Speed Scandal (aka Scandal Makers, Speedy Scandal) – 과속스캔들
Director: Kang Hyeong-Cheol (강형철)
Cast: Cha Tae-Hyun (차태현), Park Bo-Yeong (박보영), Hwang Seok-Hyeon (왕석현)
A 30 something bachelor suddenly finds out he is both a father and a grandfather as a result of his first sexual experience in the 9th grade? What sounds ridiculous actually works extremely well. South Korea’s most successful comedy to date is an incredibly fun affair, anchored by great performances (even by the often one-note Cha Tae-Hyun) and an incredibly cute little boy.

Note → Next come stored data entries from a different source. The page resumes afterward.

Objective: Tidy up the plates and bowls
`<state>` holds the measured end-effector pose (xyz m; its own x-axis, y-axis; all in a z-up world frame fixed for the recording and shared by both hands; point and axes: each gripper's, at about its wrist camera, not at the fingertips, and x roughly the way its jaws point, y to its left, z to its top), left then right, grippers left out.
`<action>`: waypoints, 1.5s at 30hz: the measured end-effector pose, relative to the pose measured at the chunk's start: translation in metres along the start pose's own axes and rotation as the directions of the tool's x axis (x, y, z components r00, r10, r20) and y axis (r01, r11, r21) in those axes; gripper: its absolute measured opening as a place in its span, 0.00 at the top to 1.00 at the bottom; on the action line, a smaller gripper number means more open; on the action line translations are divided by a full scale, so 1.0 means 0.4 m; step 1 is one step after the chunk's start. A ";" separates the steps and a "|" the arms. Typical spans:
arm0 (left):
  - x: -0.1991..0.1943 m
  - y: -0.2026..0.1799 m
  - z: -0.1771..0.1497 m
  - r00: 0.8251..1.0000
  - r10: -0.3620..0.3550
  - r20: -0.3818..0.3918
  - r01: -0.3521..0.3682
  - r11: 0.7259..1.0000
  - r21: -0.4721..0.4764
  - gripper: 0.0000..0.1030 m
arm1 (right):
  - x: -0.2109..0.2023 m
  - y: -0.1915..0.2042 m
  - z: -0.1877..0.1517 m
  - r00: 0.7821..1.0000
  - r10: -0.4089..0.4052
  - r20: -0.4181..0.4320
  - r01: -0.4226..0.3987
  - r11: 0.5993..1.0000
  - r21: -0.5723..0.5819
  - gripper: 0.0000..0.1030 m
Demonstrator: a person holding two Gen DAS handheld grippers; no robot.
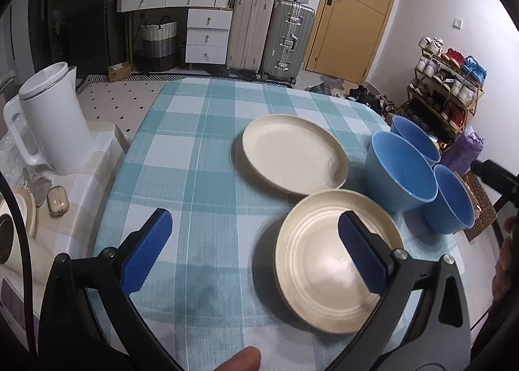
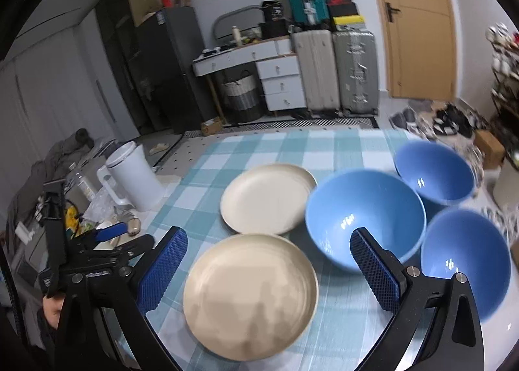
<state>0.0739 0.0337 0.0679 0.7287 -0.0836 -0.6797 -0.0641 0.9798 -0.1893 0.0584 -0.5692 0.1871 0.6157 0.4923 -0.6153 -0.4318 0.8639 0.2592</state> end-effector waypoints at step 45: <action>0.395 0.059 0.218 0.984 0.070 -0.166 -0.079 0.996 -0.049 0.01 | 0.482 -0.099 0.284 0.947 -0.112 -0.301 0.057 0.981 -0.186 0.01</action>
<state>0.2470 0.0594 0.0178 0.5994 -0.0435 -0.7993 -0.1547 0.9734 -0.1690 0.2690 -0.4964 0.1427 0.4330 0.3370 -0.8360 -0.5106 0.8560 0.0807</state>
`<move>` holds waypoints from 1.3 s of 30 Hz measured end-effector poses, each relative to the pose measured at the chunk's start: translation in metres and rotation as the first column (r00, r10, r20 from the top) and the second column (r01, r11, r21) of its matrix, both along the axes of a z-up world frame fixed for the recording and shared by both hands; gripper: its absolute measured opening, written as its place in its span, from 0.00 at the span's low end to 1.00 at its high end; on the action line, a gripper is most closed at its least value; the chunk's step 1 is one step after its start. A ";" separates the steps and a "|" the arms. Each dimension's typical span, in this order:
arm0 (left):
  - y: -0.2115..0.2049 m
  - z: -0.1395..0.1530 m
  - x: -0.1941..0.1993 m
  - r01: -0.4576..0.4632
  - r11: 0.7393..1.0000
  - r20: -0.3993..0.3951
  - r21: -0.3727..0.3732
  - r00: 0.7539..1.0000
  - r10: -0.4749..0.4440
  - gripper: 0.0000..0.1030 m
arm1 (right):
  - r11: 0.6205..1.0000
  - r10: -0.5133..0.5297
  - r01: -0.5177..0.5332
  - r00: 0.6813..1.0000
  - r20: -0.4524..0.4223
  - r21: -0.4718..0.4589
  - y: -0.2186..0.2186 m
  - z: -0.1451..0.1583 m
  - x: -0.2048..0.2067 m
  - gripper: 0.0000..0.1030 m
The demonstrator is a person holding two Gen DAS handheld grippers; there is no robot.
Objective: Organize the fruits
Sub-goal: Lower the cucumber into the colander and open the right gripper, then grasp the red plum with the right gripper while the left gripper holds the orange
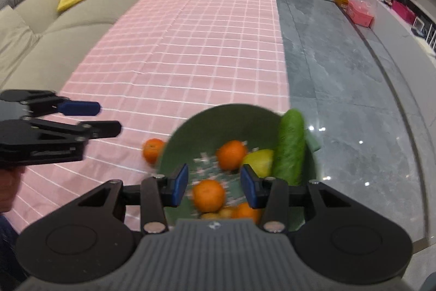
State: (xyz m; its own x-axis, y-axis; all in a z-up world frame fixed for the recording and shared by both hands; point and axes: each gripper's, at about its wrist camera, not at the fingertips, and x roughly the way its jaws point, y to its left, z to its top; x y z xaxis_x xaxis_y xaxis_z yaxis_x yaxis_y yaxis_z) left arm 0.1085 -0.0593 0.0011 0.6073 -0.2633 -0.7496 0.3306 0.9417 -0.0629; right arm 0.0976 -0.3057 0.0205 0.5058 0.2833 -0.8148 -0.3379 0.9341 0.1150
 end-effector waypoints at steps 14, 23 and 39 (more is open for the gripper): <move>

But it’s also a very affecting film that, though it may teeter on the edge of thematic indecency, manages to avoid alienating audiences with either tasteless content or over-cooked melodrama. In short, an exceptionally enjoyable film that proves great success need not come in blockbuster form and that quality cinema can be accessible and commercial so long as it focuses on engaging characters and genuine emotions.

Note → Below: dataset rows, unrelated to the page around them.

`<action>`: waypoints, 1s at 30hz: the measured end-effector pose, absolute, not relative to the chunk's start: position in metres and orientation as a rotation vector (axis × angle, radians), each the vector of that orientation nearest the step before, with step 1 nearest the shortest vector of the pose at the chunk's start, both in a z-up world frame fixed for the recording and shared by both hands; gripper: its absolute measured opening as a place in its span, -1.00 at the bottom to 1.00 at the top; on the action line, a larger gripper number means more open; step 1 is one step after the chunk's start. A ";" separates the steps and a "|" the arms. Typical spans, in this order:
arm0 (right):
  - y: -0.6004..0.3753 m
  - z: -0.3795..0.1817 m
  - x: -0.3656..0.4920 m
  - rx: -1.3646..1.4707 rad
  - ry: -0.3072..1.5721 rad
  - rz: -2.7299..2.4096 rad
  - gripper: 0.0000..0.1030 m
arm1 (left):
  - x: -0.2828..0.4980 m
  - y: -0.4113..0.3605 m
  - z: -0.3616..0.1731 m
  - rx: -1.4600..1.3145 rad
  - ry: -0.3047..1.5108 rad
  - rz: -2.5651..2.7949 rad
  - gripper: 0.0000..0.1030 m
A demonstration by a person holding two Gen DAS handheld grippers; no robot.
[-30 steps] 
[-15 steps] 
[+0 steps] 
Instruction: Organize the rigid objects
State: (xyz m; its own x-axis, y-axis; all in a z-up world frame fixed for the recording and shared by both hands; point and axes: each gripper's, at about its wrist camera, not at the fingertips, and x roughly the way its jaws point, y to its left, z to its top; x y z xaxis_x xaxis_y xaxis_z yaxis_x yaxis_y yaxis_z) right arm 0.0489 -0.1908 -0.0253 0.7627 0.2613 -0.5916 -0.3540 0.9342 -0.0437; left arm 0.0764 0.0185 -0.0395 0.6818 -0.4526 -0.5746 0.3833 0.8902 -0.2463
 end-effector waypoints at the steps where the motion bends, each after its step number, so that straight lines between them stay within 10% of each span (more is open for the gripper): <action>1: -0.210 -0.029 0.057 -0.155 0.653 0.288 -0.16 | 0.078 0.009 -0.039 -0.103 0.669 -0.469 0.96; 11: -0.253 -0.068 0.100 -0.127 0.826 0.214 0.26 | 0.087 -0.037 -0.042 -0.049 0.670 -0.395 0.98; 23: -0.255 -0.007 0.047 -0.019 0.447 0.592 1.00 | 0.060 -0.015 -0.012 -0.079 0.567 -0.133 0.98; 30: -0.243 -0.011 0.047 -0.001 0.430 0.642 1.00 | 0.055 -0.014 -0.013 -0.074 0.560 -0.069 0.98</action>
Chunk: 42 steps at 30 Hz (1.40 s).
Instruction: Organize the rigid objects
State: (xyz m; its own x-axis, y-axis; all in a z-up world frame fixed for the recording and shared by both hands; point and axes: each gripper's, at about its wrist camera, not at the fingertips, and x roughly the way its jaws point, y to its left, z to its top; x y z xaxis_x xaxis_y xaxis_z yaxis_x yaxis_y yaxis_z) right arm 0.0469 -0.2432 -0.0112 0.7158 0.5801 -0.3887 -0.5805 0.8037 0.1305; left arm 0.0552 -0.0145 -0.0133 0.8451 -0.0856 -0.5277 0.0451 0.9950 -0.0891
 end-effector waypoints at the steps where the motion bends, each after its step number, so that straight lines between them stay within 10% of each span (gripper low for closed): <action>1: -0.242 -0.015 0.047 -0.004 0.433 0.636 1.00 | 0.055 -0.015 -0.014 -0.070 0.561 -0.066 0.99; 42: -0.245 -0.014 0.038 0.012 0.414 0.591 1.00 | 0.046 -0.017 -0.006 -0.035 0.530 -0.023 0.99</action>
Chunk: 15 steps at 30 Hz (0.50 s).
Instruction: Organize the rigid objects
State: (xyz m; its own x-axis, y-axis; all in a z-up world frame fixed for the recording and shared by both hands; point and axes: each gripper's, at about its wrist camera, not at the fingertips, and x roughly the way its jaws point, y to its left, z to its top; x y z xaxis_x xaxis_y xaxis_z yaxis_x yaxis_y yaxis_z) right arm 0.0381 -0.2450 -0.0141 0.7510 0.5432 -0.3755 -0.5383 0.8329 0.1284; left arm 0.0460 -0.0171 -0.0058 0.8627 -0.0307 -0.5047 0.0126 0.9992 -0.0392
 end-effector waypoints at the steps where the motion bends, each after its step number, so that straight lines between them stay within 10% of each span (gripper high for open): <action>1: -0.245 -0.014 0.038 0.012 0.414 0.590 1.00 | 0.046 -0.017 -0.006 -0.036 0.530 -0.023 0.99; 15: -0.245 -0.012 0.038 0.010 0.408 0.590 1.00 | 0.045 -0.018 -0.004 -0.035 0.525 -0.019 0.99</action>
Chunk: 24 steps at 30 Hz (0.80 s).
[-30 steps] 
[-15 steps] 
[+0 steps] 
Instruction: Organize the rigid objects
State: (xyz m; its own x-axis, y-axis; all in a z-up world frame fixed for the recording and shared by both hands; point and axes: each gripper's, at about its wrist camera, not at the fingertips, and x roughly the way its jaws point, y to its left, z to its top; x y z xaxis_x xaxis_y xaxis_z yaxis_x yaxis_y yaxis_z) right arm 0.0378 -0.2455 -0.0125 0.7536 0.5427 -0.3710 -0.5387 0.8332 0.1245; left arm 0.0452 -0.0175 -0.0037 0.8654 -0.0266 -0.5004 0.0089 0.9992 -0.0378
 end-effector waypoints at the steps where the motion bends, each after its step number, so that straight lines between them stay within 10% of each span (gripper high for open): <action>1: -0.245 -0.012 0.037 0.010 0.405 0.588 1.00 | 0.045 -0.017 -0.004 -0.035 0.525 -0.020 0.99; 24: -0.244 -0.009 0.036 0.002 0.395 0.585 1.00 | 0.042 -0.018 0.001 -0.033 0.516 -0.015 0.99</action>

Cha Tae-Hyun is Nam Hyeon-Soo, a wannabe TV idol and sort-of-popular radio personality with the ultimate bachelor lifestyle – he’s wealthy, he has gorgeous women in tow, and he’s scandal-free. While on his show, he counsels a disaffected young woman named Hwang Jeong-Nam (Park Bo-Yeong) to visit the father she’s never known and introduce him to the grandson he doesn’t even know exists (Hwang Seok-Hyeon). She agrees, and Hyeon-Soo is proud of himself for this seemingly good bit of advice… until she shows up at his apartment door with her son, Hwang Ki-Dong, ready to move in. Naturally, Hyeon-Soo wants to avoid any scandals of this magnitude. If word got out that his very early sexual experience (hence the title gwasok) produced a child who also had a baby at a young age, he could potentially be ruined.

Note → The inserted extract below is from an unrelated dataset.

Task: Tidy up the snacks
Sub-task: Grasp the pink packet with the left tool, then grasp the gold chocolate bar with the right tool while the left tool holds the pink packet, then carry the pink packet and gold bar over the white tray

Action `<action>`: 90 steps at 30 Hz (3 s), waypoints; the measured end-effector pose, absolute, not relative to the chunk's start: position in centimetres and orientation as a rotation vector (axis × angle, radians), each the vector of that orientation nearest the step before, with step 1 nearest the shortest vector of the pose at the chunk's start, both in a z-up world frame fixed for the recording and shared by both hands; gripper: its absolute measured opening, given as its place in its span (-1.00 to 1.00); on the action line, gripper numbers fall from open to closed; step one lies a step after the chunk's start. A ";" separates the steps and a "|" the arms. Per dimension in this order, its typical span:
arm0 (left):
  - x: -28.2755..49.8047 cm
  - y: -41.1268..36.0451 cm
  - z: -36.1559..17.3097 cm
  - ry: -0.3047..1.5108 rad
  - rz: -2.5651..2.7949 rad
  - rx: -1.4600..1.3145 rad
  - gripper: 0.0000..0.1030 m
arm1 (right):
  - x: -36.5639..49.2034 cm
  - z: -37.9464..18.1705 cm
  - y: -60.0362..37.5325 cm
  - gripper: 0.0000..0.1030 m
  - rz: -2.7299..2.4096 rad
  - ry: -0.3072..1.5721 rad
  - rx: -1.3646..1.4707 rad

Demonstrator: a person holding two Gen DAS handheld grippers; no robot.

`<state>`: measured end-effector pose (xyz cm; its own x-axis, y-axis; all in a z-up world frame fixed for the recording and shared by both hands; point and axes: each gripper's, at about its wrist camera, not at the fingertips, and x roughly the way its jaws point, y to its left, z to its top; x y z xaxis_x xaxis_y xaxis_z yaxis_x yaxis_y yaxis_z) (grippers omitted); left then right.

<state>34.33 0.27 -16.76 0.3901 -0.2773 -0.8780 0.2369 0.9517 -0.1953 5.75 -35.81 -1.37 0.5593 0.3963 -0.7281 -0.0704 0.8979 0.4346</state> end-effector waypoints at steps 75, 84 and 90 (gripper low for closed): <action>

It is how Hyeon-Soo deals with this new living arrangement that makes the film what it is. After a DNA test, performed by his veterinarian friend, proves the direct relationship, he realizes that he can’t just disregard his own daughter and grandson, but his desire to maintain a somewhat normal bachelor lifestyle while indulging his daughter’s desire to be a singer and his grandson’s need for education and a healthy childhood simply cannot coexist. In one particular subplot, he places Ki-Dong in a kindergarten class under the pretense that he is his uncle as opposed to his grandfather. The charade builds as Hyeon-Soo immediately falls in love with Ki-Dong’s stunning kindergarten teacher and subsequently uses Ki-Dong to extract information about her availability and likes/dislikes. Take a look:
It’s a hilarious sequence, made more endearing by Hwang Seok-Hyeon as Ki-Dong who falls in love with one of his classmates. It’s tough for child actors to get through a film without coming across as either forced, fake, or just flat out annoying (look at Willow Smith in I Am Legend for a great example; she’s in the film for all of five minutes, yet she makes worse an already awful film!!), but the filmmakers wisely rely on Seok-Hyeon’s charming physical traits, particularly his sudden shifts in facial expressions and his close relationship with the two leads, as opposed to feeding him a wealth of dialogue. Faring equally well is Park Bo-Yeong as Jeong-Nam. Despite this being her first acting job, and despite it being a large role, she handles it beautifully. Not only is she a fantastic singer, but she comes across as a very determined young lady who is simply seeking the love and support of her father, and her method of reconciling her own dreams with the needs of her newly expanded family feels very natural. Here she is singing in the studio while her secretive father watches in quiet amazement:
Plot-wise, the filmmakers never lose sight of the purpose of Hyeon-Soo’s relationships with his progeny – this is about his growth as a character. Cha Tae-Hyun actually gives a deeper and more mature performance than he usually does as his character goes from a carefree playboy to a responsible and loving father/grandfather. He plays it well, and his transition manages to be both affective yet in line with the film’s overall charming demeanor. For example, when Hyeon-Soo comes into contact with the father of his grandchild, his instinctual violent reaction is comical as well as a great example of Korean male culture.
But beyond simply focusing on the characters, Speed Scandal does what the best films do – it is infused with culture (as in the above example). Not unlike Bong Joon-Ho’s (봉준호) monster success The Host (괴물), which touted fantastic effects and a far-reaching scope in addition to the idea of three generations banding together in a time of crisis, Speed Scandal is indeed about the family. The film doesn’t pander to what usually defines a traditional family, and instead stresses generational ties in spite of the storied unconventional family and its disfunctionality. Complaints about the whereabouts of Jeong-Nam’s mother (Hyeon-Soo’s childhood lover) or the sudden appearance of Jeong-Nam’s lover are moot when you realize that the events presented to us in the film are for the development of Hyeon-Soo and his new family. This is not about the emasculation of Korean men, but the maturation and adaptation necessary to grow as a human being.